Most of the parents found themselves in a situation where it’s hard to explain to their unaffected children about autism. How to talk to children about autism should not be taken for granted. The unaffected children  instinctively know that something is not right with their brother or sister. Most of the time they would ask “Why my brother or sister can’t  say something?” or ” Why is he or she acting like that?”. Although during at their early age they may not be able to put into words what they observe or what they feel about their sibling with autism , they are always concerned and they get stress  without getting the answer  from the question “Why?”. Why my brother or sister is like that, how come our  sibling is different?

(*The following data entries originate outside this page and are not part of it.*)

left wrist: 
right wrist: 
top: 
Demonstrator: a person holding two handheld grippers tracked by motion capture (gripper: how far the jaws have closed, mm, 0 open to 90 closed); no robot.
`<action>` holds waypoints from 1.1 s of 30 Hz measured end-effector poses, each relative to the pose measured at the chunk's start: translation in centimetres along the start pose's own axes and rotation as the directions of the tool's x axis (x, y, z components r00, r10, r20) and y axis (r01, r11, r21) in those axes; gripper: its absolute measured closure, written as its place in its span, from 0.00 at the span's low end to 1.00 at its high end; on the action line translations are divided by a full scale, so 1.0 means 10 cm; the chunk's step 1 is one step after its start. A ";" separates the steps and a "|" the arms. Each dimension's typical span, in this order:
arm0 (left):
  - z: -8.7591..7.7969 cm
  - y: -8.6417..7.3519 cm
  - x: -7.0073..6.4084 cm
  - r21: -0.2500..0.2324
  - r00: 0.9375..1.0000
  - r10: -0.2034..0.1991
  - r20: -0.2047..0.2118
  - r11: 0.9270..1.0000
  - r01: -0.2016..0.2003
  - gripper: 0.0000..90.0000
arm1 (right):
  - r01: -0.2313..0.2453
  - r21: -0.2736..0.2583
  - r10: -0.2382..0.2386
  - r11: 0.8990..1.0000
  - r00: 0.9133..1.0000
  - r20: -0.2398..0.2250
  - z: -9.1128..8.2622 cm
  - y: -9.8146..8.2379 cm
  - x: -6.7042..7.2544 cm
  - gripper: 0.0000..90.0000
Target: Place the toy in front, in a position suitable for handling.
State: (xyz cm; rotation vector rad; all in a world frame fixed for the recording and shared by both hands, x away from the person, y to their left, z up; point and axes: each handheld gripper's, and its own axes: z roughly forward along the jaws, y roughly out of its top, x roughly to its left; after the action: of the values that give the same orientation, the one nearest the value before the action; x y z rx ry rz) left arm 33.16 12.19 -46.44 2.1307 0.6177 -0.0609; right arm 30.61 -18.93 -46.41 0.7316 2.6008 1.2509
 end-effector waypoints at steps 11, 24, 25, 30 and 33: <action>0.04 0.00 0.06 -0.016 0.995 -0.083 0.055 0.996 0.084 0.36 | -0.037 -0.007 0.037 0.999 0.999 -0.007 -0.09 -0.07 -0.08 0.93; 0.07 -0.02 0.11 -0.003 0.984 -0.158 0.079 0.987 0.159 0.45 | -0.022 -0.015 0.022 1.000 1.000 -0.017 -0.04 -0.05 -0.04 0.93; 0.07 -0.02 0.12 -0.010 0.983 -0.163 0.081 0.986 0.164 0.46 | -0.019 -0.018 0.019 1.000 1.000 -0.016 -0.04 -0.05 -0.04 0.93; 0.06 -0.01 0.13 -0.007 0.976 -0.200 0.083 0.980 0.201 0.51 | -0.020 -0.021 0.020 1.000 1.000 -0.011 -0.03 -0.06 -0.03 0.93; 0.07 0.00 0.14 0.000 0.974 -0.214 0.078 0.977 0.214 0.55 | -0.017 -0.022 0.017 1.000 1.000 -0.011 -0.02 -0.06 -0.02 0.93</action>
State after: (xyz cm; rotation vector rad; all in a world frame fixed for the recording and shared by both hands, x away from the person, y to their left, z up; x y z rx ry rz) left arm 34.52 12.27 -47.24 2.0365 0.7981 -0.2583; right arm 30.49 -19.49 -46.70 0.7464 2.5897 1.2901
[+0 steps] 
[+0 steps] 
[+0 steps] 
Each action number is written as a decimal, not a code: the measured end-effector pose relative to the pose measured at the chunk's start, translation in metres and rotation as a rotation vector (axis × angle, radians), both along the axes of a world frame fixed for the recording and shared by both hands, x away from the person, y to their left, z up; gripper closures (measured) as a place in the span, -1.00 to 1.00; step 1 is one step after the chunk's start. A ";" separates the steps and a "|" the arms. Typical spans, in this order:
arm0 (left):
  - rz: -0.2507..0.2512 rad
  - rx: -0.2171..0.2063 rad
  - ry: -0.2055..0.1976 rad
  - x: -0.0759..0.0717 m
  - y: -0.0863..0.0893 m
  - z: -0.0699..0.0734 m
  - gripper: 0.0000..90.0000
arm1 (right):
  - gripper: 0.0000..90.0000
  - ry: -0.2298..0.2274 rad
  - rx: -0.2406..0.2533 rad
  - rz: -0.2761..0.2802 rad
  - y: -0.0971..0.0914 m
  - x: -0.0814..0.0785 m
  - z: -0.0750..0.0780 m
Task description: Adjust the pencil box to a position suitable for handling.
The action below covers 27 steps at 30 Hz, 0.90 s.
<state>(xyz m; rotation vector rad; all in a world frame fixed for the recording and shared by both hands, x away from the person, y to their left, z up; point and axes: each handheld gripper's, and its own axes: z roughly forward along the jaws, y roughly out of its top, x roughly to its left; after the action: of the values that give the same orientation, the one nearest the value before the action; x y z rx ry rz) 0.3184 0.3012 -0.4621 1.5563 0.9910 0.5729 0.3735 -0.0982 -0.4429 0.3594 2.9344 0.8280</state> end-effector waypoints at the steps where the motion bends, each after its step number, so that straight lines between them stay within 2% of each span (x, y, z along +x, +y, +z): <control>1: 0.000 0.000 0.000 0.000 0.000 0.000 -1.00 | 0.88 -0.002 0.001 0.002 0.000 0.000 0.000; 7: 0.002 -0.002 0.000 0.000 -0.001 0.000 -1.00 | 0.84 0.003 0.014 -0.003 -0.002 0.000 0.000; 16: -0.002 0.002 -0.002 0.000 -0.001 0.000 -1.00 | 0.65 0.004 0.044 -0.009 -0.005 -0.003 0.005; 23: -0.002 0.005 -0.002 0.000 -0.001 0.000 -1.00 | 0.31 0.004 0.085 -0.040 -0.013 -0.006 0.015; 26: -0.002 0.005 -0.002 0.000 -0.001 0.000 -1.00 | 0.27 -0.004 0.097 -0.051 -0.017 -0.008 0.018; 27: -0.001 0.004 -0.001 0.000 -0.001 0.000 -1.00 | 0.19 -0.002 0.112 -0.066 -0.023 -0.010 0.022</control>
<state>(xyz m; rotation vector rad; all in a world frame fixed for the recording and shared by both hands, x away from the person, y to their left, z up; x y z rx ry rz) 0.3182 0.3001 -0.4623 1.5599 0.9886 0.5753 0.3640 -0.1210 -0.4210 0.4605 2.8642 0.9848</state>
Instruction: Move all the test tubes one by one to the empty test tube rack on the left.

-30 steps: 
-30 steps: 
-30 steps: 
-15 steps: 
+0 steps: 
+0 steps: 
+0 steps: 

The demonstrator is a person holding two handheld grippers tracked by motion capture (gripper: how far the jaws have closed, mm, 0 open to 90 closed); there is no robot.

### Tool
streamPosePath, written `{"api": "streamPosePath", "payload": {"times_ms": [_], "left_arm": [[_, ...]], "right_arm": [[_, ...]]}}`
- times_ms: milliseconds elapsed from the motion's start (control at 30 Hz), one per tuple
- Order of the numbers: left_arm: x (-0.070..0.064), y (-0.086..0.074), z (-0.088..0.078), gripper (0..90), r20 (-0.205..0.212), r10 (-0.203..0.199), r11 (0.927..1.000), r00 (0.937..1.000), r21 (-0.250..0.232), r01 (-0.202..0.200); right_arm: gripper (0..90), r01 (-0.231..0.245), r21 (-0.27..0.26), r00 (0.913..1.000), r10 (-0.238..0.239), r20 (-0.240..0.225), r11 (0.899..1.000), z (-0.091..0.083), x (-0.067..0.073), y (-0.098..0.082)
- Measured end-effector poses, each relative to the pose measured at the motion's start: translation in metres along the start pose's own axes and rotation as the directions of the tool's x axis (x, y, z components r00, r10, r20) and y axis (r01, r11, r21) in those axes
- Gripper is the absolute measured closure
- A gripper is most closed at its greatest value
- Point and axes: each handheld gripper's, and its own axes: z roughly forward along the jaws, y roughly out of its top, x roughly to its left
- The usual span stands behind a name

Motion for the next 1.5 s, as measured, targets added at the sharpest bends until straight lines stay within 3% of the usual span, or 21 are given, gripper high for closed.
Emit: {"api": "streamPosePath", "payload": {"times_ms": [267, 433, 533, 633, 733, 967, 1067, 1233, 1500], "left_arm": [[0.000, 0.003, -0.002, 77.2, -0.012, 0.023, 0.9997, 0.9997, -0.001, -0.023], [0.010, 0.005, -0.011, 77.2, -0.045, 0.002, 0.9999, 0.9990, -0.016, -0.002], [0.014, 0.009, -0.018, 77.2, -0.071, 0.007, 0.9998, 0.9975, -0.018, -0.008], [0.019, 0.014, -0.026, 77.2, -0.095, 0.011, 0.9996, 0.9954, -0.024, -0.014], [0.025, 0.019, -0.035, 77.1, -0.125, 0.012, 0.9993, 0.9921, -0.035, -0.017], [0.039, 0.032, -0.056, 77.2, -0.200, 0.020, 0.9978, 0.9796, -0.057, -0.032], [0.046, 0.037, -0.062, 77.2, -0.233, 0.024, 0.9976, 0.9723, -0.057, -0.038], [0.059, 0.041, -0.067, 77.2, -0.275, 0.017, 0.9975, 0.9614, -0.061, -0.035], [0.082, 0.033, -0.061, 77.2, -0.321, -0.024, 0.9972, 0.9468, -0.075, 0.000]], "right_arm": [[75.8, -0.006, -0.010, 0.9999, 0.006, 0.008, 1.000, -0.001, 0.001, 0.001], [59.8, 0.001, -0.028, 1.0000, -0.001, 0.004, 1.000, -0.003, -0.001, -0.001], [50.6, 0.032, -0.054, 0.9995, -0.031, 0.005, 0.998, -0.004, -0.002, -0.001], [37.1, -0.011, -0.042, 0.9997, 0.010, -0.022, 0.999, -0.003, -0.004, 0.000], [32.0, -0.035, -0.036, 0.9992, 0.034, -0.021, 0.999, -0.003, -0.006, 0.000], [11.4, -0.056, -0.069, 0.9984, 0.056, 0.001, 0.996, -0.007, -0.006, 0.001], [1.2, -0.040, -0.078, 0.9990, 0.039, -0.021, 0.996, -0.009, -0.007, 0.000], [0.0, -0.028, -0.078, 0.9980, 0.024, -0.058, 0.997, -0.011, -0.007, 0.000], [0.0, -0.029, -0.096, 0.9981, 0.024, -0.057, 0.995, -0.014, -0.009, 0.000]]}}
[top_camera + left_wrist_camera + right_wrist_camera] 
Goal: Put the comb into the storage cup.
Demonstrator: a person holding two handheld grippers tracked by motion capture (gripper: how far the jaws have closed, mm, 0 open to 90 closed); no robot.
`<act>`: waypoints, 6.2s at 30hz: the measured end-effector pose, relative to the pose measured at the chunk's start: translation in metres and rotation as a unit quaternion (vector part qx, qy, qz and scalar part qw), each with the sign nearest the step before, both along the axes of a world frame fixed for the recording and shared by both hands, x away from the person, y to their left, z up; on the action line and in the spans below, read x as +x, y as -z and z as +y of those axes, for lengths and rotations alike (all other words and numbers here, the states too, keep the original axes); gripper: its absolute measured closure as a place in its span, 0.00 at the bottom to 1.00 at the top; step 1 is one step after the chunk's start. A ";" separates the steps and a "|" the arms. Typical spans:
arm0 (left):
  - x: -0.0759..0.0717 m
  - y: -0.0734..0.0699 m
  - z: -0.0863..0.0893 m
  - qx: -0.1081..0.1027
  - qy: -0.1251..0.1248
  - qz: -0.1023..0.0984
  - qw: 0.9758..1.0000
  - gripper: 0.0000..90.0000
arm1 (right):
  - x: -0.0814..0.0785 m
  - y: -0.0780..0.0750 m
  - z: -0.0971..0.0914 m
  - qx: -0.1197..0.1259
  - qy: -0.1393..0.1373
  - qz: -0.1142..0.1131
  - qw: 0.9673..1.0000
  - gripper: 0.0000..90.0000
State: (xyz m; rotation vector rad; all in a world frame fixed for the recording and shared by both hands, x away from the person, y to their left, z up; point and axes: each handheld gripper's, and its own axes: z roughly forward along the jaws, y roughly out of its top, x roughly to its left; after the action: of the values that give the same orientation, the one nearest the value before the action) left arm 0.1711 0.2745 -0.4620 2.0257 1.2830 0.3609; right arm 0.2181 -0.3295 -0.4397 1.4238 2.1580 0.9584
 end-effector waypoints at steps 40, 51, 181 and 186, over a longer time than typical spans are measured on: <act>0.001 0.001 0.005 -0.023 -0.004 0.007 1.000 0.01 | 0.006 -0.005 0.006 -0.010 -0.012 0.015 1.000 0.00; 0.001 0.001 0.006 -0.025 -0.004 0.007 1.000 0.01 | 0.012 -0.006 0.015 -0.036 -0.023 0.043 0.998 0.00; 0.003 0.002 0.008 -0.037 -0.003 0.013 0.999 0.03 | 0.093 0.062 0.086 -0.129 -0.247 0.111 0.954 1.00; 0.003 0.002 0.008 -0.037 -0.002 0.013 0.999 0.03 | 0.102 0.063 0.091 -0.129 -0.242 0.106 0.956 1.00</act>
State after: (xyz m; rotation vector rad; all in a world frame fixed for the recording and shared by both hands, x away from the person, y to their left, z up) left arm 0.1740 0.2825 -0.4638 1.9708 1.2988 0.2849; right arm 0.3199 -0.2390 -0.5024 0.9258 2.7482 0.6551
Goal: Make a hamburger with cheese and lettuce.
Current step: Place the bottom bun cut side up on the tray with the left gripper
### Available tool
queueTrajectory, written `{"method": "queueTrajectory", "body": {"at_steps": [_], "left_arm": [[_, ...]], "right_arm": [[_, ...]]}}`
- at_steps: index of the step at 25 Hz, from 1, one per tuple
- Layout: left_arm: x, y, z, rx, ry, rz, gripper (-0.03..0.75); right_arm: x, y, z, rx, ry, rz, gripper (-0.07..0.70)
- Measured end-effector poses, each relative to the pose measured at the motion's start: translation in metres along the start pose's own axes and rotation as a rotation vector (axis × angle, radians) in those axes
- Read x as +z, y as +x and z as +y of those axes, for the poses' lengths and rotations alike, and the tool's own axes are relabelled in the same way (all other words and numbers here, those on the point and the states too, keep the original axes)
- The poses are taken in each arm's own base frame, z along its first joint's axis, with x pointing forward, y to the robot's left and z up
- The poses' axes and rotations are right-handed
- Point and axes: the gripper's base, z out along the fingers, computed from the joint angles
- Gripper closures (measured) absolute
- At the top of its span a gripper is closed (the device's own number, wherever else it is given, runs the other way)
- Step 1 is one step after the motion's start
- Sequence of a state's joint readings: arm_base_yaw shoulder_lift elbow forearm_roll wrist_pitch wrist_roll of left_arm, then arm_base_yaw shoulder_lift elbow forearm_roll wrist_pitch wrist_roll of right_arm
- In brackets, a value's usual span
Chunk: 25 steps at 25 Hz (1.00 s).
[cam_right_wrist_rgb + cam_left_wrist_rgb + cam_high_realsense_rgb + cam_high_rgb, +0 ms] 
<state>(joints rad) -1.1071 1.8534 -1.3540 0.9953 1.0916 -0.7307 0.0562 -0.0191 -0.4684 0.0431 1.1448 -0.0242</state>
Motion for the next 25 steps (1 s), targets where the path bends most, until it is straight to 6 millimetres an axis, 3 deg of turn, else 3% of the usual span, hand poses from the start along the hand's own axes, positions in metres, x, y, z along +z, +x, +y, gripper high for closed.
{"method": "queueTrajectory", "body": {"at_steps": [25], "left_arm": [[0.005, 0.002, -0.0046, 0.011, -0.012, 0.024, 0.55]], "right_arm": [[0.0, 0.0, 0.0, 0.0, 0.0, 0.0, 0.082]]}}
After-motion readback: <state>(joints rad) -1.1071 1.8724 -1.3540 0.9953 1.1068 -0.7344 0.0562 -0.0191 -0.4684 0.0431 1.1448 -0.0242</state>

Surely as the time goes by they  may be uncomfortable what they thought about their sibling. It is best for all to be opened. Parents should act and talk to their other children and tell them in simple explanation possible about autism. Keeping the issue inside the vault would not bring good result at the end of the day as they may hear you talking within the family about their autistic sibling and possible would misinterpret the situation. They would likely seeing you so depress or in pain. The children would not fully understand what was going on and they may likely blame themselves for your suffering or  their sibling’s condition.

Explain what is autism to your children

Having the autism  issue discussed with your unaffected children would ease the discomfort and their confusion. Their interaction with their sibling that has autism would be less worried because their parents had openly talked and explained  to them about the situation. It is also important to let the children know that their sibling was only diagnosed and there is still hope  through treatment.

They will have a better understanding if the parents would encourage their children to help in handling their sibling’s particular autism challenges  as well as the strengths. In other words, helping their autistic sibling by joining the family  as a group and play an important role through building a bridge of interaction in helping their autistic sibling.

Explaining a situation like this  to children must be settled through and at their level of understanding. A medical doctor who is expertise in the field of neurology said ” Having the issue of autism opened to all member of the family can help contribute to the treatment and welfare  of an autistic child “. Parents should explain to their unaffected children that learning capability of each one of them is different than what their autistic sibling can do. Learning for him or her  is one hundred times  than an unaffected child can perform. Everybody has difficulty learning something but how much more to an autistic person.

The next thing to talk with them is how they will interact. Begin with asking a question like what they notice to their autistic sibling , each unaffected child should be asked. For your young  children who don’t understand help them play together make it less dullness   as much as possible. This kind of interaction would be a key to strengthen their relationship. For other children who were grown up you can explain it to them straight forward about autism , what their sibling’s mental issue. Always inform them the best way  that they can understand about their sibling unique situation and how the best way to interact with him.

Having a siblings are a gift for a child with autism because they would help by openly persistent  in pursuing the relationship with their sibling and will mostly generally interact as one. In here this kind of mood all sibling can be possible to become best of friends. Parents should help guide their children on how  to interact with their autistic sibling.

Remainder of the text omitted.